[FOM] Talk on Formal Verification

W.Taylor at math.canterbury.ac.nz W.Taylor at math.canterbury.ac.nz
Sat Feb 6 01:30:48 EST 2016


Quoting "Timothy Y. Chow" <tchow at alum.mit.edu>:

> If Gowers has written anything else on this topic,

An interesting related bagatelle here is that, just as people are
astonished (as Gowers noted) by first seeing analysis used to prove
number-theoretic problems, it also goes the other way.
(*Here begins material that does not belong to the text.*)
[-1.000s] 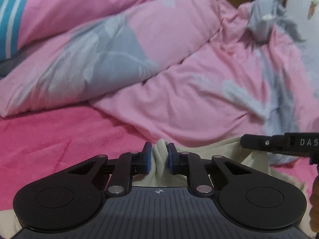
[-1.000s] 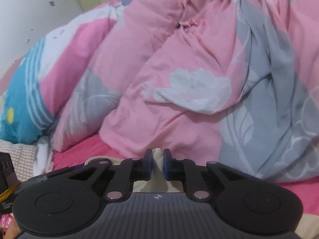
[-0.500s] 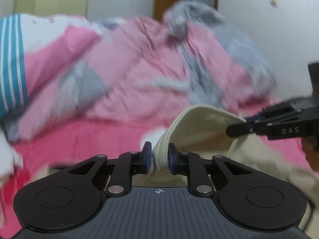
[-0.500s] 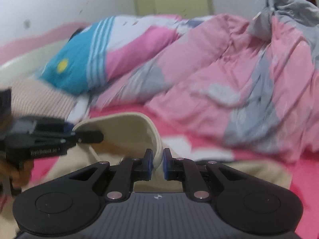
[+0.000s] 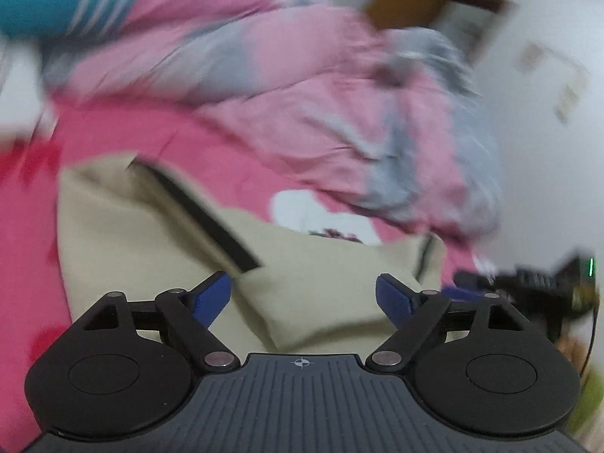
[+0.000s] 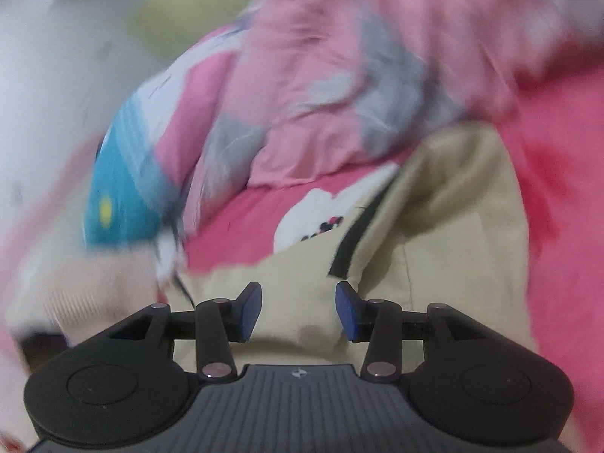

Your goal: Fold clothes

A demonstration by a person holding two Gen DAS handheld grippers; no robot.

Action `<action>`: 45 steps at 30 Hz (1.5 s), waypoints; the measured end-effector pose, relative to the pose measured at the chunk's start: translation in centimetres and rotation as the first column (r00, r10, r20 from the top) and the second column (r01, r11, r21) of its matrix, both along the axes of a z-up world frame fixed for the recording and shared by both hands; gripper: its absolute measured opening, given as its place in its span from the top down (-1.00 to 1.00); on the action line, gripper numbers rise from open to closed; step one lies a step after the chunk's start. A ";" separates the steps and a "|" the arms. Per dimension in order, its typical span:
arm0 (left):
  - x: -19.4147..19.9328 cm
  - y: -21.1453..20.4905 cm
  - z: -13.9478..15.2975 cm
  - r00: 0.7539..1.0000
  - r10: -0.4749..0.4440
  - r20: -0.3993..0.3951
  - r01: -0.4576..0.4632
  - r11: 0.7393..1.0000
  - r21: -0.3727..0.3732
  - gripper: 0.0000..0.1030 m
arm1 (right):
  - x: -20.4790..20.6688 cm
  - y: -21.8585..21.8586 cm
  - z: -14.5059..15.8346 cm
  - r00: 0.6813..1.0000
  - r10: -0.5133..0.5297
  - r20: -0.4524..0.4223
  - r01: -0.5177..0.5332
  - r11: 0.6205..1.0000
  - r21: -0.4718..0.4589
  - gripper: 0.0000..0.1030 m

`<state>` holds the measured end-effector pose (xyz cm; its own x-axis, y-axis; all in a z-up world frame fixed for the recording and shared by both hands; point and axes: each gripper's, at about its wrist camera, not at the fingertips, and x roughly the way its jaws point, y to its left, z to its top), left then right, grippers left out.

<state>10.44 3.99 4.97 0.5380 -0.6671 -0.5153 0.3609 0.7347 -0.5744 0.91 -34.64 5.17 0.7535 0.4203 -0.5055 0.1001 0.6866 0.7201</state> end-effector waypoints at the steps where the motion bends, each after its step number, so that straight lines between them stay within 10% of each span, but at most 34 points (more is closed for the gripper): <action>1: 0.9 -0.1 -0.5 0.999 0.000 -0.041 -0.001 1.000 -0.019 -0.62 | 0.7 -0.3 -0.6 1.000 -0.010 -0.023 0.011 0.999 0.041 0.10; 5: 3.2 -1.5 -1.7 0.997 0.010 -0.072 -0.012 1.000 -0.021 -0.50 | 2.8 0.1 -2.4 0.998 0.014 -0.068 -0.009 0.997 0.070 0.16; 10: 4.1 -3.2 -2.0 0.999 0.014 0.046 -0.017 0.998 0.054 0.10 | 4.2 0.6 -2.7 0.998 0.020 -0.058 -0.019 1.000 0.016 0.86; 14: 5.1 -3.2 -2.3 0.994 0.042 0.099 -0.049 0.996 0.068 0.31 | 5.2 0.5 -2.9 0.999 -0.013 -0.037 0.012 0.999 -0.036 0.98; 19: 5.0 -3.4 -3.4 0.990 0.028 0.135 -0.047 0.989 0.137 0.30 | 5.6 0.5 -3.8 0.997 -0.053 -0.061 0.044 0.988 -0.148 0.99; 24: 3.9 -2.1 -2.8 0.995 0.001 0.096 -0.012 0.993 0.118 -0.14 | 3.2 -1.5 -3.4 0.994 -0.082 -0.071 0.084 0.996 0.029 0.89; 28: 4.3 -2.2 -3.1 0.999 0.005 0.033 -0.007 0.997 0.079 -0.13 | 3.9 -1.0 -2.9 0.995 -0.028 -0.095 0.038 0.993 0.110 -0.13; 31: 4.5 -3.0 -3.5 1.000 0.002 0.009 -0.003 0.998 0.063 0.10 | 5.3 1.1 -2.4 0.990 0.017 -0.137 -0.018 1.000 -0.009 -0.12; 34: 4.5 -3.1 -3.7 1.000 0.018 0.022 -0.019 0.999 0.039 0.45 | 5.9 2.6 -1.6 0.991 0.046 -0.126 -0.060 0.992 -0.110 0.59; 36: 4.6 -2.6 -3.7 0.999 0.038 0.022 -0.037 0.999 -0.030 0.57 | 5.7 2.5 -0.9 0.996 0.048 -0.070 -0.054 0.994 -0.098 0.66; 45: 3.6 -3.2 -3.6 0.999 0.013 0.042 -0.016 0.998 0.065 0.22 | 4.7 1.1 -2.9 0.996 0.019 -0.086 -0.025 0.997 -0.075 0.51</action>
A simple little example of this is the anonymous theorem, (that Just-So-ly
*could* have been the first of its type), that log_2(3) is irrational.
It is startlingly cute to note that this "analytic" result boils down
to noting that 2^m = 3^n is impossible in the naturals, a basic number
theoretic result.

The trouble with all these cases is that it is very hard to re-cast
one's mind back to before one saw some "human-only" result, to try
to imagine whether a machine could do it.  In particular, Tim has
put his finger on a sore point:

> As a side comment, I think that if someone wanted to make a serious
> effort to get computers to come closer to doing research mathematics,
> a good first step might be to try to train a computer to solve
> International Mathematical Olympiad problems.  I'm guessing that
> within 50 years, computers will solve IMO problems better than most
> contestants.  I also predict that this will happen *not* by getting
> computers to be creative and insightful, but by convincing ourselves
> that solving IMO problems doesn't really require much creativity and
> insight.  (In fact I think there's a good chance that if computers
> eventually become better than humans at doing mathematical research,
> a byproduct will be that we'll become convinced that mathematical
> research doesn't require creativity or insight.)

I agree with his 50 year comment, and also especially with the last point,
that in effect we always think machines "haven't really done it", by
shifting the goalposts.  This has been seen with computers playing
world champ Chess, now very close to that with Go, and allegedly with
the "Jeopardy" game.

Tim is right to observe that we will undoubtedly shift the goalposts on
math creativity as well; we just cannot believe that any non-biological
machine will ever really "think like we do"!